Both Lessenberry’s column and mine of the last few weeks kicked up a dung-storm of invective that was equal to — I admit it — our own. Some people were damn mad that we criticized Detroit voters, those they elect and re-elect, and our suggestions that as long as it stays thus, thus it ever will be. City Council President-for-Life Maryann Mahaffey got damn mad because I teed off on her noble colleague, Barbara-Rose Collins, and she said so, while gliding by the fact that Collins’ name is in reference books on shelves and online across the country and around the globe as one of the most inept, ineffective and irresponsible members of Congress ever to hold office.
Still, that was just fine because they focused on the message and how it was relayed, not on who was writing it. But of course there were others, many of them, who were happy to get in the faces of guys they regard as stupid old white men, for no other reason than that. That’s not fine. Racism is racism, no matter the color of the racist. And for all the long overdue, spectacular things that are happening in Detroit these days, the big picture is hardly peachy.
Those who would immunize the city’s black leadership against white critics, for no other reason than that, aren’t doing themselves, the city or the region any favors whatsoever. We’re frozen in our tracks on so many fronts out of a mutual, time-worn hatred that casts a bilious pall over the good, hard work and humanity of those who never participated in it, or have moved beyond it.
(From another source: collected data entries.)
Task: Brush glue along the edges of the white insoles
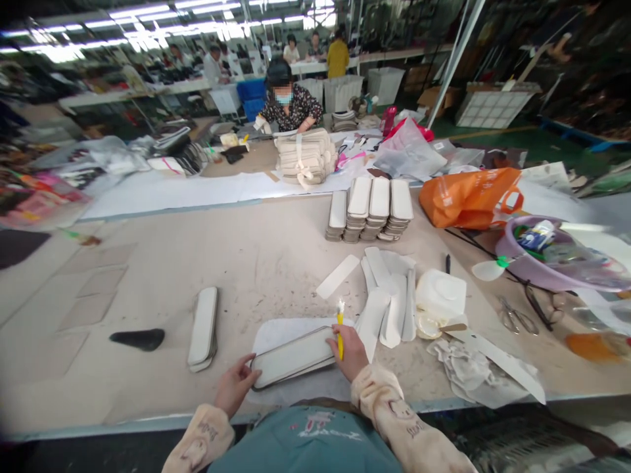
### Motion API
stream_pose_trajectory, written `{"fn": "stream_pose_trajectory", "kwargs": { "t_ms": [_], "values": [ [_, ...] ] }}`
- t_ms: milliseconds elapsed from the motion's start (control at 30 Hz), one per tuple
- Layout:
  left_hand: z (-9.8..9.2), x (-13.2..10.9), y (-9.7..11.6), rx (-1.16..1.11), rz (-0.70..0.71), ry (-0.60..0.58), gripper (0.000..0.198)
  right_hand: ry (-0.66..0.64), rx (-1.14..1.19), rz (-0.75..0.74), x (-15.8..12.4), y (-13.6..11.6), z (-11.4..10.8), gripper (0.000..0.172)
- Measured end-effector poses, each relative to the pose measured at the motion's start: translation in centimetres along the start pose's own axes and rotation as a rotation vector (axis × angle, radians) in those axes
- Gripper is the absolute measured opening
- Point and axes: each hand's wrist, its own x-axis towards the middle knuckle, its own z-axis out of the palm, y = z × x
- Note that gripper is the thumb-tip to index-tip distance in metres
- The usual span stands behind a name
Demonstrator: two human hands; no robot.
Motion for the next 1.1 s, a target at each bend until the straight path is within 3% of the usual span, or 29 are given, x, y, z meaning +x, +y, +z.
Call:
{"fn": "stream_pose_trajectory", "kwargs": {
  "t_ms": [100,300,467,567,733,833,933,1100],
  "values": [
    [0.1,-0.1,0.0,-0.021,0.011,0.011,0.053,0.001,-0.026,0.08,0.2,-0.1,0.5,0.011],
    [0.3,-0.4,0.1,0.007,0.04,0.075,0.041,-0.02,0.076,0.073,1.1,-1.3,-0.1,0.013],
    [-0.3,-1.3,0.1,0.044,0.088,0.108,0.035,-0.129,0.367,0.142,2.8,-5.2,-2.2,0.021],
    [-1.6,-2.1,0.6,0.026,0.199,0.141,0.04,-0.235,0.523,0.088,4.8,-8.7,-4.7,0.025],
    [-5.1,-2.8,5.5,-0.077,0.5,0.078,0.084,-0.374,0.635,-0.03,8.7,-14.9,-9.4,0.031],
    [-6.5,-2.7,9.4,-0.18,0.63,-0.063,0.081,-0.418,0.71,-0.023,11.4,-17.1,-11.3,0.037],
    [-6.0,-2.8,12.0,-0.347,0.542,-0.249,0.053,-0.359,0.755,-0.013,14.2,-17.6,-12.3,0.042],
    [-3.1,-3.9,12.5,-0.768,0.263,-0.373,0.055,-0.255,0.709,0.042,16.3,-16.1,-12.3,0.038]
  ]
}}
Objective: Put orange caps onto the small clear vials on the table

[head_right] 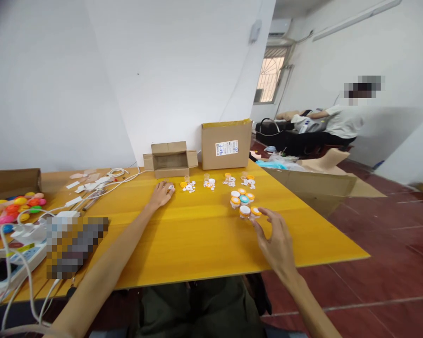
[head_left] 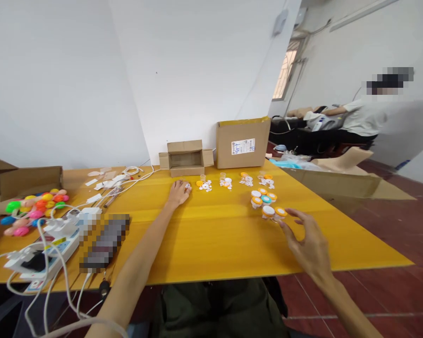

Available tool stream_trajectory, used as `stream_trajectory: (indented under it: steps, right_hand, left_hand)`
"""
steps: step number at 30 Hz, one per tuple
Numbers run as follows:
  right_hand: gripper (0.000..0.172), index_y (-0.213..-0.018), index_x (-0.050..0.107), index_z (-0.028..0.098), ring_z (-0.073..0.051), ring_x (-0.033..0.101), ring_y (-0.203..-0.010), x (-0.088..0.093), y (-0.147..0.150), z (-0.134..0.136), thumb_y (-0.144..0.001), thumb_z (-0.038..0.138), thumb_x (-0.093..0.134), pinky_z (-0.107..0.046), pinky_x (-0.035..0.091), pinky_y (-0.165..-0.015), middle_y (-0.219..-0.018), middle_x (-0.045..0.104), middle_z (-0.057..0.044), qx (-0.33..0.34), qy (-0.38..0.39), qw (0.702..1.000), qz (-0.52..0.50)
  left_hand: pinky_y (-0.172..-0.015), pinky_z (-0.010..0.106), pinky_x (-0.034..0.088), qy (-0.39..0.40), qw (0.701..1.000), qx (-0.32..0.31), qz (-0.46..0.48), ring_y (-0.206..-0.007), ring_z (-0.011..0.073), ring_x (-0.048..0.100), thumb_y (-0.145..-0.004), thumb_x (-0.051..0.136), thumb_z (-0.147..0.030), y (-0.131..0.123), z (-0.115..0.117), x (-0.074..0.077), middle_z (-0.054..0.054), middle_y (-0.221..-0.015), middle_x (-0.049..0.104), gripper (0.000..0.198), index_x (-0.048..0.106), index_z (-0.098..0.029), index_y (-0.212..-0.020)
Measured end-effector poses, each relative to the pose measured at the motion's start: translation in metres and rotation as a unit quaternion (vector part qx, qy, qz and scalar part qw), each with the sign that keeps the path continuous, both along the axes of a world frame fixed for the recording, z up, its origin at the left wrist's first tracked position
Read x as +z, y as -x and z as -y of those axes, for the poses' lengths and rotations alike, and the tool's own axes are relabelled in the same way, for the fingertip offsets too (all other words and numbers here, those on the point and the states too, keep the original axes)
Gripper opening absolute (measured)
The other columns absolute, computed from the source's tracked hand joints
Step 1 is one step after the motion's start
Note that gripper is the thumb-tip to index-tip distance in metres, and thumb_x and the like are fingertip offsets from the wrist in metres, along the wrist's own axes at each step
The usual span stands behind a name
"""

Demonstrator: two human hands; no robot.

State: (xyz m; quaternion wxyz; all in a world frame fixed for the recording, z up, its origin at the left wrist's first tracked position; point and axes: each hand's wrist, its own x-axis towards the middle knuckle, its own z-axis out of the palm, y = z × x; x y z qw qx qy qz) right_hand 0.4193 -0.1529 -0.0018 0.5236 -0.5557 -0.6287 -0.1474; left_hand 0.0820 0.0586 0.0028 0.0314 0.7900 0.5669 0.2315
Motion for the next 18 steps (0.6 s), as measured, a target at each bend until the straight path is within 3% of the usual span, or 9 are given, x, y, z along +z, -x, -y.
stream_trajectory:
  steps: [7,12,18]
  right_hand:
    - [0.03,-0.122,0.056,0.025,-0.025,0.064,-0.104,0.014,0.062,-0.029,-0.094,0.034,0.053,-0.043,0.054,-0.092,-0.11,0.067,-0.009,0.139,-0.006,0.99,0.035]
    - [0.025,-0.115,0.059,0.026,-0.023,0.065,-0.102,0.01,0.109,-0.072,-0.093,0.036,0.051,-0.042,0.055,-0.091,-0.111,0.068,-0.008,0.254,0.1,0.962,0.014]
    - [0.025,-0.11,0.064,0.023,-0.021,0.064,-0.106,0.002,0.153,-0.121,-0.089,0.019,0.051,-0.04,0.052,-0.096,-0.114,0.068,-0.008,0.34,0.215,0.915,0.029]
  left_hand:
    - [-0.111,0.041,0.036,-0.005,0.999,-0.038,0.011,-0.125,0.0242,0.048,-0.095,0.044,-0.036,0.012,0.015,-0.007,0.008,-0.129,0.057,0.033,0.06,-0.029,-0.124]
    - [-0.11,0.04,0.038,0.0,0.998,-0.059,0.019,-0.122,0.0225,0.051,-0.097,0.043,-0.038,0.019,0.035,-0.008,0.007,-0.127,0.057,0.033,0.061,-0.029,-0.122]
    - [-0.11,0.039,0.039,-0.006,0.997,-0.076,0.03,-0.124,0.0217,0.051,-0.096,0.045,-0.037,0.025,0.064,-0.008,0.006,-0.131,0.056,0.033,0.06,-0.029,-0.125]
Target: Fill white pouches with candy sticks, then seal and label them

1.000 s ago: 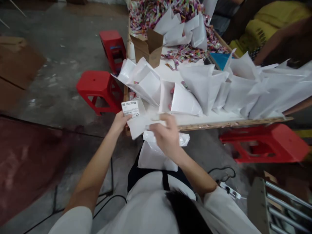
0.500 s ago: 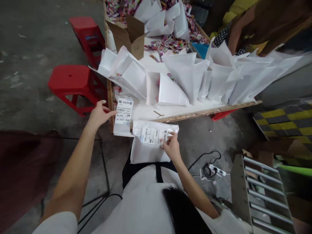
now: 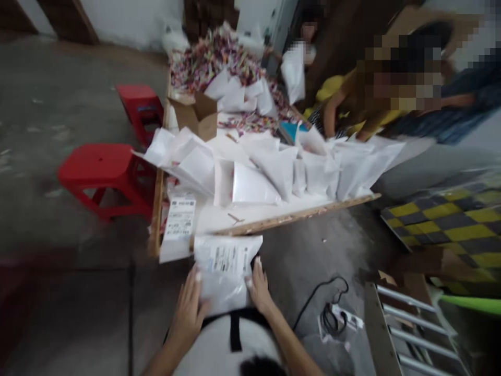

Try it for a while. Listen to, look at, hear and see the messages, and divorce the messengers and their assumed or actual motives from your considerations, just to see if there’s anything there. You’ve done it before. To do otherwise would mean you’d never read Hemingway because he was a misogynistic, psychotic, violent drunk. You’d never puzzle over or wonder at a Picasso painting because he was abusive to many, and women in particular. You’d never enjoy Alice in Wonderland because Lewis Carroll displayed a very unhealthy interest in children. And for the same reason, you couldn’t possibly dance to a Michael Jackson tune.
Few of us possess that genius. But all of us, living inside our own skins, have something to say.